Robust subspace segmentation via low-rank representation.

Jinhui Chen, Jian Yang

    IEEE Transactions on Cybernetics
    |November 8, 2013
    PubMed
    Summary
    This summary is machine-generated.

    This study introduces robust low-rank representation (LRR) to improve data analysis.
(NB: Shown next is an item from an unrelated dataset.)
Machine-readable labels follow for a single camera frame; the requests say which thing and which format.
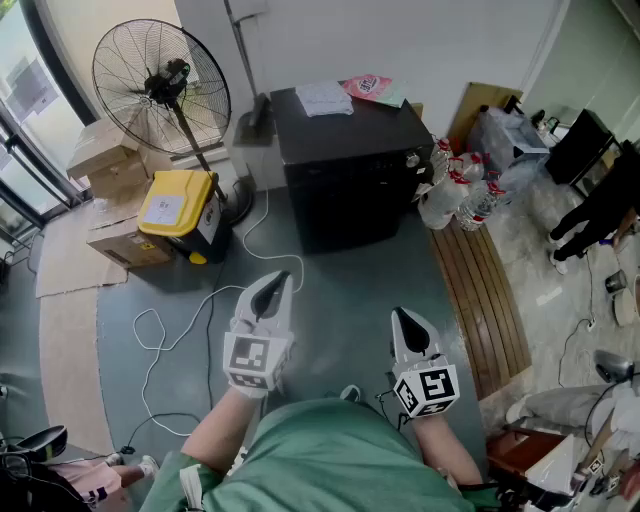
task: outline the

The new method offers better noise handling than traditional LRR, enhancing accuracy in real-world applications.

    More Related Videos

    Application of Deep Learning-Based Medical Image Segmentation via Orbital Computed Tomography
    04:48

    Application of Deep Learning-Based Medical Image Segmentation via Orbital Computed Tomography

    Published on: November 30, 2022

    3.3K
    Volume Segmentation and Analysis of Biological Materials Using SuRVoS Super-region Volume Segmentation Workbench
    11:38

    Volume Segmentation and Analysis of Biological Materials Using SuRVoS Super-region Volume Segmentation Workbench

    Published on: August 23, 2017

    10.1K

    Related Experiment Videos

    Last Updated: Dec 30, 2025

    Swin-PSAxialNet: An Efficient Multi-Organ Segmentation Technique
    04:48

    Swin-PSAxialNet: An Efficient Multi-Organ Segmentation Technique

    Published on: July 5, 2024

    706
    Application of Deep Learning-Based Medical Image Segmentation via Orbital Computed Tomography
    04:48

    Application of Deep Learning-Based Medical Image Segmentation via Orbital Computed Tomography

    Published on: November 30, 2022

    3.3K
    Volume Segmentation and Analysis of Biological Materials Using SuRVoS Super-region Volume Segmentation Workbench
    11:38

    Volume Segmentation and Analysis of Biological Materials Using SuRVoS Super-region Volume Segmentation Workbench

    Published on: August 23, 2017

    10.1K

    Area of Science:

    • Computer Science
    • Data Science
    • Machine Learning

    Background:

    • Low-rank representation (LRR) effectively identifies multiple subspace structures in data.
    • LRR assumes sparse noise, often modeled by the Laplacian distribution, which may not accurately represent real-world noise.

    Purpose of the Study:

    • To propose a novel robust low-rank representation (LRR) framework.
    • To address the limitations of the Laplacian noise assumption in traditional LRR.
    • To enhance the accuracy and robustness of LRR in the presence of various noise types.

    Main Methods:

    • Developed a new framework treating LRR as a low-rank constrained estimation for data errors.
    • Formulated the problem to find the maximum likelihood estimation solution for LRR residuals.
    • Implemented an efficient iteratively reweighted inexact augmented Lagrange multiplier algorithm for optimization.

    Main Results:

    • The proposed robust LRR framework demonstrates superior robustness against various noises, including illumination and occlusion.
    • Experimental results confirm that the new method outperforms traditional LRR and other state-of-the-art techniques.
    • The framework effectively handles noise by not strictly adhering to the Laplacian distribution assumption.

    Conclusions:

    • The robust low-rank representation offers a more accurate and resilient approach to data analysis compared to standard LRR.
    • This framework provides a significant advancement for applications dealing with noisy and complex data.
    • The proposed method shows strong potential for improving data representation and analysis in diverse fields.